Data extract:
========================
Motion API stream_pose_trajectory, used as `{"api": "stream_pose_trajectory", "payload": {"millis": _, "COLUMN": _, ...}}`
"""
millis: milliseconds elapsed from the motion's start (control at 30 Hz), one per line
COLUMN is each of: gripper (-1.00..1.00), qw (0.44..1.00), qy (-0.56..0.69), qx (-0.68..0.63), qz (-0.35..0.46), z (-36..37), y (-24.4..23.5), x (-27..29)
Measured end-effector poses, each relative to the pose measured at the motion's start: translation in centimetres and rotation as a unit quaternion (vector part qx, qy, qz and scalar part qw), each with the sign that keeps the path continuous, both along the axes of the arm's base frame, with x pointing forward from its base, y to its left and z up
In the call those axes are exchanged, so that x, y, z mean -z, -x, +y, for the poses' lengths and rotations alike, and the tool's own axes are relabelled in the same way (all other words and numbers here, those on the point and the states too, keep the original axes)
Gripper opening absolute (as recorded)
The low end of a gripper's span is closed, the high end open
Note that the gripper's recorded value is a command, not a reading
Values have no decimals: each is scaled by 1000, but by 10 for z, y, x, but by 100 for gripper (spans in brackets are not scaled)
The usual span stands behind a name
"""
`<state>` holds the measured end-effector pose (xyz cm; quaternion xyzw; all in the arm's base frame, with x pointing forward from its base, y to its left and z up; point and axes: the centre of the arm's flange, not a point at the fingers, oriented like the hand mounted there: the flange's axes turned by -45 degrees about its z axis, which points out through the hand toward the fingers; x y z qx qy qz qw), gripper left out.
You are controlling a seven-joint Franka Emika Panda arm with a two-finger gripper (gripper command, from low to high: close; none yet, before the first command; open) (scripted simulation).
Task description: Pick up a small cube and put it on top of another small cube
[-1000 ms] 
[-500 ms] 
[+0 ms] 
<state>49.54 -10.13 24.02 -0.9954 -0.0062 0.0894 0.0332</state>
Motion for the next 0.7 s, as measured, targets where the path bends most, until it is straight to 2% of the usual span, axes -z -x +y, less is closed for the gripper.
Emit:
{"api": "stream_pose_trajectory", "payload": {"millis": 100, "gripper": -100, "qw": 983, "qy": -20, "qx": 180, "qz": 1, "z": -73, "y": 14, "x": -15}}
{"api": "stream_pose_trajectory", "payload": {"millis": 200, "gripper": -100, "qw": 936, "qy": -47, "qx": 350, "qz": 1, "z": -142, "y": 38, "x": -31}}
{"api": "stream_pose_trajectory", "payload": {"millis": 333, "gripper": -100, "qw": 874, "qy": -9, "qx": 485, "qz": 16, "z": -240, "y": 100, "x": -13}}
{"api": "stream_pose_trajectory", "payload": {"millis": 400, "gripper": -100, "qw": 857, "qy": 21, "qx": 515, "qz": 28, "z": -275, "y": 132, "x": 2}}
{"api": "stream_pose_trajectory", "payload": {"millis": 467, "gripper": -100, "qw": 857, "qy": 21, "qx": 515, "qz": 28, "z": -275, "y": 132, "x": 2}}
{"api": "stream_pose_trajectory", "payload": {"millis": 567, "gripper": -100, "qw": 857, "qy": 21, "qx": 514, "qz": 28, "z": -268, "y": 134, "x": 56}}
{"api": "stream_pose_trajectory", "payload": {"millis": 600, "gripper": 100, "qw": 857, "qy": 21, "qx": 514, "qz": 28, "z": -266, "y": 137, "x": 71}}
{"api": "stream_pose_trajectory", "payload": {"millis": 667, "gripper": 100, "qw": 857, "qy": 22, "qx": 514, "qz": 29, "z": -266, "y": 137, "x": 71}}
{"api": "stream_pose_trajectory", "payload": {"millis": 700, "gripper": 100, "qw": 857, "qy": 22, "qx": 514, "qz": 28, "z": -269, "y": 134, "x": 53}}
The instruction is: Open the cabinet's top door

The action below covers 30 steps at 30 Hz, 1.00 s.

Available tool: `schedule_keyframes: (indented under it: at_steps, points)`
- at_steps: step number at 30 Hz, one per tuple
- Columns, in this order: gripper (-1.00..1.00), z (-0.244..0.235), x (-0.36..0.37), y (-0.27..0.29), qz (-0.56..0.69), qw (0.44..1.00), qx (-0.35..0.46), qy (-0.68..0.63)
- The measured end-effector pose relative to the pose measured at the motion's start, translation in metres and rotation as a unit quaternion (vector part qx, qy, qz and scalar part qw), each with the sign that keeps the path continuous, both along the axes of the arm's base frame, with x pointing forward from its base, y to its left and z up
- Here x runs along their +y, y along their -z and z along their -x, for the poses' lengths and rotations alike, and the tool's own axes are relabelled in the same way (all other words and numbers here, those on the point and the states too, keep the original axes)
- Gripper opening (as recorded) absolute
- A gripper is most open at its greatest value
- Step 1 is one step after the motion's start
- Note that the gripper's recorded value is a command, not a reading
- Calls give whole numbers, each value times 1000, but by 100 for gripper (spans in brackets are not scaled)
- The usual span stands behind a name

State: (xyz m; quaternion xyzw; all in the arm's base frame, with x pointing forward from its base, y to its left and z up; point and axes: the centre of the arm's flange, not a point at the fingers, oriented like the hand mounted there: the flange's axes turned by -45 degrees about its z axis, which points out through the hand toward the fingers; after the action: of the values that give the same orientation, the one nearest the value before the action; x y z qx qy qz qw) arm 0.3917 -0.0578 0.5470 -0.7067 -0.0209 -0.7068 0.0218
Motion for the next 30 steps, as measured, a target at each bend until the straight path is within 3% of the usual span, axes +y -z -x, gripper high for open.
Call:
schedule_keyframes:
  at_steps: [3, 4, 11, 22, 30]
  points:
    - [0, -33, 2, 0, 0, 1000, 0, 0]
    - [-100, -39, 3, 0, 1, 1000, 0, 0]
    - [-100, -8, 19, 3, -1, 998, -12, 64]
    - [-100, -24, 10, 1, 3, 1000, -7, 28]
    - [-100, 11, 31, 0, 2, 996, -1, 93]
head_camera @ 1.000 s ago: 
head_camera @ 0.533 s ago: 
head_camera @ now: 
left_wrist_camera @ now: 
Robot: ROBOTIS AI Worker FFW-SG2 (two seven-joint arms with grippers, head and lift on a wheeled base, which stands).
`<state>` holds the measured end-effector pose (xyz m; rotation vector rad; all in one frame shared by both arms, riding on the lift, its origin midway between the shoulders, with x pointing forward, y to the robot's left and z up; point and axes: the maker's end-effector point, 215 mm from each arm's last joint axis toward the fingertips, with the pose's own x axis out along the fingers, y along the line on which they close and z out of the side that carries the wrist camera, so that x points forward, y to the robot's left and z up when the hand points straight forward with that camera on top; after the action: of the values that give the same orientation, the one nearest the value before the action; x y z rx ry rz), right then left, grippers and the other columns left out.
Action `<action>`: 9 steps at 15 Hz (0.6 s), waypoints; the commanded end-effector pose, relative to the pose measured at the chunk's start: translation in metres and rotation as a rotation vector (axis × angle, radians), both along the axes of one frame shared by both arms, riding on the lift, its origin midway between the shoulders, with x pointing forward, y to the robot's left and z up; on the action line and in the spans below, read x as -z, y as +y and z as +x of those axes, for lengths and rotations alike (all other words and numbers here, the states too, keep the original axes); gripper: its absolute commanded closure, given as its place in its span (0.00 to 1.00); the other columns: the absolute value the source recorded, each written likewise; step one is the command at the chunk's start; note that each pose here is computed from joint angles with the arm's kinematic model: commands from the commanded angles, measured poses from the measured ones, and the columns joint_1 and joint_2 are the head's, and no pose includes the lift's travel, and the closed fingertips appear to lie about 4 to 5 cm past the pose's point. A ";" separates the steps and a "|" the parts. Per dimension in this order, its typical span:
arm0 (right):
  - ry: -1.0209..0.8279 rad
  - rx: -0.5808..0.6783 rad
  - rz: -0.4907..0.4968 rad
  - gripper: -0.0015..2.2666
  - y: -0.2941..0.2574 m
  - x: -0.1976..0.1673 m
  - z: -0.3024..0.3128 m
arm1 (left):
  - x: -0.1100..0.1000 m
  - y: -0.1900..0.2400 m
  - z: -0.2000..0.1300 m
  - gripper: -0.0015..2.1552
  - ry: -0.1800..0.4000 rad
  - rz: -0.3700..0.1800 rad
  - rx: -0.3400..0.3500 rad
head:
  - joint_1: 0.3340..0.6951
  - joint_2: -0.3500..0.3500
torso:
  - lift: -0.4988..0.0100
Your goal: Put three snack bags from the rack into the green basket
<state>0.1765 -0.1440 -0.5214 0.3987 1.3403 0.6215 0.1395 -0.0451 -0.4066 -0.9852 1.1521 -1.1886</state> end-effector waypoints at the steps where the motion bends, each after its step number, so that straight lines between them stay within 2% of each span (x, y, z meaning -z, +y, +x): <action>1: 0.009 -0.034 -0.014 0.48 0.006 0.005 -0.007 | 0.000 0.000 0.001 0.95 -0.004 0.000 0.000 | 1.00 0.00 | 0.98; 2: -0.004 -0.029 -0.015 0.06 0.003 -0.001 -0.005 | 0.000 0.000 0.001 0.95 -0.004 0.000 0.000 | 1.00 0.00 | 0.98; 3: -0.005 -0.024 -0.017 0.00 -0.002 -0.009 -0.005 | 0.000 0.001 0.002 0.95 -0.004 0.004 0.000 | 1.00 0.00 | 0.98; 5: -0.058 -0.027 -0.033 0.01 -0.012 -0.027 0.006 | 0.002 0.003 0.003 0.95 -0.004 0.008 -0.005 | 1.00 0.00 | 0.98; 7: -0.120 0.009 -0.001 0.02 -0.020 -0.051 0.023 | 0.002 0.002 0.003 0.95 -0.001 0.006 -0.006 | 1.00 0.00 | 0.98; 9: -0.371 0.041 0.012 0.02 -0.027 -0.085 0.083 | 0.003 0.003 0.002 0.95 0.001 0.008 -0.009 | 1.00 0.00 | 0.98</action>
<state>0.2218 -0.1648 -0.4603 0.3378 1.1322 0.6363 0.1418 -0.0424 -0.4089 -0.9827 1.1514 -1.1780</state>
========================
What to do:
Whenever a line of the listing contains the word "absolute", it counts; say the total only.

Expected answer:
3